Paulista currency refers to monetary systems used in the Brazilian state of São Paulo, usually as alternatives to the official Brazilian currency.

== History ==
The most famous example of Paulista currency was the "Bônus do Thesouro do Estado de São Paulo," which began circulating on 14 July 1932, after the start of the Constitutionalist Revolution. The money used by the people and the revolutionaries were printed in the village of Caieiras, at the time part of the municipality of Juquery, and they bore images of Paulista personalities, such as the bandeirantes Domingos Jorge Velho, Fernão Dias Paes, and Brazilian figures such as Duque de Caxias, Ruy Barbosa, Marquis of Tamandaré, Baron of Amazonas, and Marquis of Erval.

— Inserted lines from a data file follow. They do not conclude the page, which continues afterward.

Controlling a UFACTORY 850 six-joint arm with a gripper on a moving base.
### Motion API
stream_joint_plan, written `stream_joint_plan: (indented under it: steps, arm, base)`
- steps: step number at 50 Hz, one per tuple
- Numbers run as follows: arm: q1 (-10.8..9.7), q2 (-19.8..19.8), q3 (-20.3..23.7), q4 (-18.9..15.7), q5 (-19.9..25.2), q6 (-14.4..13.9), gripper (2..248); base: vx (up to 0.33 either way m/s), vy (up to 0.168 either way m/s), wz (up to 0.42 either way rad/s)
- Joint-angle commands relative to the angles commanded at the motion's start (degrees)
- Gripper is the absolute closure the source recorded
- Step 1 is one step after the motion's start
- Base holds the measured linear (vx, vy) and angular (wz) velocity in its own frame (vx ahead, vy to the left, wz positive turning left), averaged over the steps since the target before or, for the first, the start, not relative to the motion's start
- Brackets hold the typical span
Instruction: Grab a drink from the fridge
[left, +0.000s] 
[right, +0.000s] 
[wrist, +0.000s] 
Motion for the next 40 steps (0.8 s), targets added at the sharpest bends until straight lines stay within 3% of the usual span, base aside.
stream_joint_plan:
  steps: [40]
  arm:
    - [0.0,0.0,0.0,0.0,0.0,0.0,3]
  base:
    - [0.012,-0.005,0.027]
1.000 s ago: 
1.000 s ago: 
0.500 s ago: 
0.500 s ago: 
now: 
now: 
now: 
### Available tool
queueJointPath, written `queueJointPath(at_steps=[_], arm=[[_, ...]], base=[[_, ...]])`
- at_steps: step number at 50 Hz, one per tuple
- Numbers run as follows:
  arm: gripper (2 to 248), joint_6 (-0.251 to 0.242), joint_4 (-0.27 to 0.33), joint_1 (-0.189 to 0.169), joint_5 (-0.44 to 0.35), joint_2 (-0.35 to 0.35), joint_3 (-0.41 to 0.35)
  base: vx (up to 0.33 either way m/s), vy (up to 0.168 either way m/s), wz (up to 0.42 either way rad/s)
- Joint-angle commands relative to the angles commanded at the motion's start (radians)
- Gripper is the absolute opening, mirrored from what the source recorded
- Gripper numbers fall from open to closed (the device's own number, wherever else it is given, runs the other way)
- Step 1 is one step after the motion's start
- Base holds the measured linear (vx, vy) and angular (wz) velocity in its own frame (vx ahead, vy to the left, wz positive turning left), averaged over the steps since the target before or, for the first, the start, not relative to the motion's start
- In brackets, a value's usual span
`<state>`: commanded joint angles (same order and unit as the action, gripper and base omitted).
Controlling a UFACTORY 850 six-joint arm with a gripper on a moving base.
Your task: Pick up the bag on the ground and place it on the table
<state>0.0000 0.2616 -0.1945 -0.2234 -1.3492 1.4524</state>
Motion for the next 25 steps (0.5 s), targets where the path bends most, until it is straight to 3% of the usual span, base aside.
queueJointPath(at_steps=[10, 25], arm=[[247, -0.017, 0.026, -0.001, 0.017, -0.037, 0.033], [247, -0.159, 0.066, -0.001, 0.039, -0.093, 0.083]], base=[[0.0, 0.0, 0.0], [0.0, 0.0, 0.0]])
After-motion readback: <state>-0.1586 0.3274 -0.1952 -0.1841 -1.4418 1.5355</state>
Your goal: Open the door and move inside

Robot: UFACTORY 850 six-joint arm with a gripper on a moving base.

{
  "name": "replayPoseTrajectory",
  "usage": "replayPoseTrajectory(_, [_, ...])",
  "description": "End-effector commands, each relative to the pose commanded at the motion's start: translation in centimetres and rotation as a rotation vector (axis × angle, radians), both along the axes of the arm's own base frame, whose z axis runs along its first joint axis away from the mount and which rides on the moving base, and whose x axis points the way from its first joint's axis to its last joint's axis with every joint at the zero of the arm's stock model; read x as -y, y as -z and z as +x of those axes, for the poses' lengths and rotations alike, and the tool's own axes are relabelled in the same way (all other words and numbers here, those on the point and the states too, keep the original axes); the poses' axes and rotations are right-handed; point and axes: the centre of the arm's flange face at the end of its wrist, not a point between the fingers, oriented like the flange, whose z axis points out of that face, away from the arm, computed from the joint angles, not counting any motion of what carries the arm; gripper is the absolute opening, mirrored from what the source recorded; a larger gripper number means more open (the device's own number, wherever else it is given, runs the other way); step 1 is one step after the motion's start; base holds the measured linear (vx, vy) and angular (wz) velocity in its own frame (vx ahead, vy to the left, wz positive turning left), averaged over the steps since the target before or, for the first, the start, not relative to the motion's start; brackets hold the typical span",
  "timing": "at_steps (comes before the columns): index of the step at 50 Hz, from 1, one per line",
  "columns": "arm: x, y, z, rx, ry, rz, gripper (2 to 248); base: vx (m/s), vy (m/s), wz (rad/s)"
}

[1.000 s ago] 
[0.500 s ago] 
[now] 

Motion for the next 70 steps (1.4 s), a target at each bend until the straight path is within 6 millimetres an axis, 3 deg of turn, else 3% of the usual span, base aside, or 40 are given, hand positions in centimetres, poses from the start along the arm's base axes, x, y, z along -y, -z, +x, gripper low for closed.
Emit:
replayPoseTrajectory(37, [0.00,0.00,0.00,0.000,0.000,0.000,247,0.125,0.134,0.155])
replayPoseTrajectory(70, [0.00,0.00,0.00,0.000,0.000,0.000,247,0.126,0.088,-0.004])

In addition to the Brazilian real, several other alternative or complementary currencies are used in São Paulo, . In the city of São Paulo, the sampaio and the solano are used in the southern zone; the cacimba is used in the eastern zone; and the beijas is used in the western zone. In other cities in the state, such as São Carlos, the vida is used, and in São Bernardo do Campo, commisari. In the 2010s, Flavio Cimonari Rebello, founder and president of the separatist movement São Paulo Livre, created a currency called ouro. His coins featured images of Father Joseph of Anchieta, the bandeirante Domingos Jorge Velho, the teacher and revolutionary Maria Sguassábia, the writers Mário de Andrade and Monteiro Lobato, and a protest; the banknotes featured images of the Portuguese colonial administrator Martim Afonso de Sousa, the indigenous chief Tibiriçá, the bandeirante Bartolomeu Bueno da Silva, the former slave Luís Gama, and the Italian businessman Francesco Matarazzo. However, it was only a proposal for a currency that would circulate in a possible Republic of São Paulo; it was never used as local currency.